### Exercise prompt
Below are some entries. Repeat exactly the lines from the one with "For two of the" through the one with "-5.6, -6.3, 5.3", and only those.

### Records from a data source
::::
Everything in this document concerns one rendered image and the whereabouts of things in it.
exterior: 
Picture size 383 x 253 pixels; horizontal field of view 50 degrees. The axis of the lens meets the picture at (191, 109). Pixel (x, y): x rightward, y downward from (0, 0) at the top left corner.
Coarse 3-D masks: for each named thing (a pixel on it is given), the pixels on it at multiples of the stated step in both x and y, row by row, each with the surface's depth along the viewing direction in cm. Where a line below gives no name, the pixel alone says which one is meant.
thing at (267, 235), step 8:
::::
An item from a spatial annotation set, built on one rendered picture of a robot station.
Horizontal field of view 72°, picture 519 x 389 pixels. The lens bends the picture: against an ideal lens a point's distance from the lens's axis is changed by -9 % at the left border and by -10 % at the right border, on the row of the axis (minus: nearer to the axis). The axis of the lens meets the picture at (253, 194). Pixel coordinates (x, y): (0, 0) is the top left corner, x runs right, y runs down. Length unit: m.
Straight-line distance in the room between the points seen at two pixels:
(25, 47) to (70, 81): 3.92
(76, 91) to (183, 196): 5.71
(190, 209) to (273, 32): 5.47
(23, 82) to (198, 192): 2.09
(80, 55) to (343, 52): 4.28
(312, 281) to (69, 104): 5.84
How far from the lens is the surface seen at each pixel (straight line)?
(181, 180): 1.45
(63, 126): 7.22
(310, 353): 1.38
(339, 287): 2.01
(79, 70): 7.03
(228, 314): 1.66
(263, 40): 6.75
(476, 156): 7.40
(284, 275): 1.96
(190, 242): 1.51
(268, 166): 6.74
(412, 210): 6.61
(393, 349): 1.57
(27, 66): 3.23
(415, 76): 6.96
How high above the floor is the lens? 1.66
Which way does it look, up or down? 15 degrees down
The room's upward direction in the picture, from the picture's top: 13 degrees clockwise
::::
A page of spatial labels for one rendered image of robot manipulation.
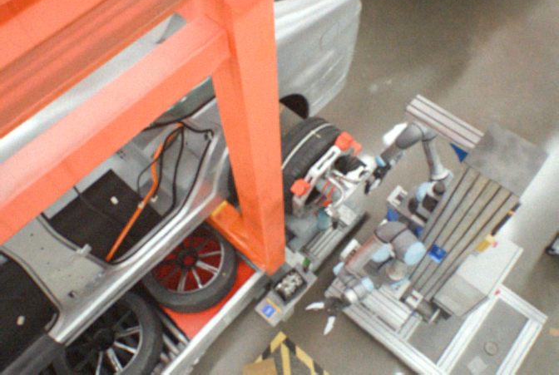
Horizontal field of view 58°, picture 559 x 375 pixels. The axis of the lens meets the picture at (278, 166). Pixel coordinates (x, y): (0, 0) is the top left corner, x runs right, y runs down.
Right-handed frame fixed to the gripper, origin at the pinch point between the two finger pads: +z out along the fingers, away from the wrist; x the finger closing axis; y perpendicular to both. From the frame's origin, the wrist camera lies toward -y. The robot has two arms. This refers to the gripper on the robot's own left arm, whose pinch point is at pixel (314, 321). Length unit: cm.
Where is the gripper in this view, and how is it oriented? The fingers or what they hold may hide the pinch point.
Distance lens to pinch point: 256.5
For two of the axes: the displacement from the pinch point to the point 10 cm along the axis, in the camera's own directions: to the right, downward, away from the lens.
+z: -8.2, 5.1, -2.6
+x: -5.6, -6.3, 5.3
::::
### Your solution
For two of the axes: the displacement from the pinch point to the point 10 cm along the axis, in the camera's own directions: to the right, downward, away from the lens.
+z: -8.2, 5.1, -2.6
+x: -5.6, -6.3, 5.3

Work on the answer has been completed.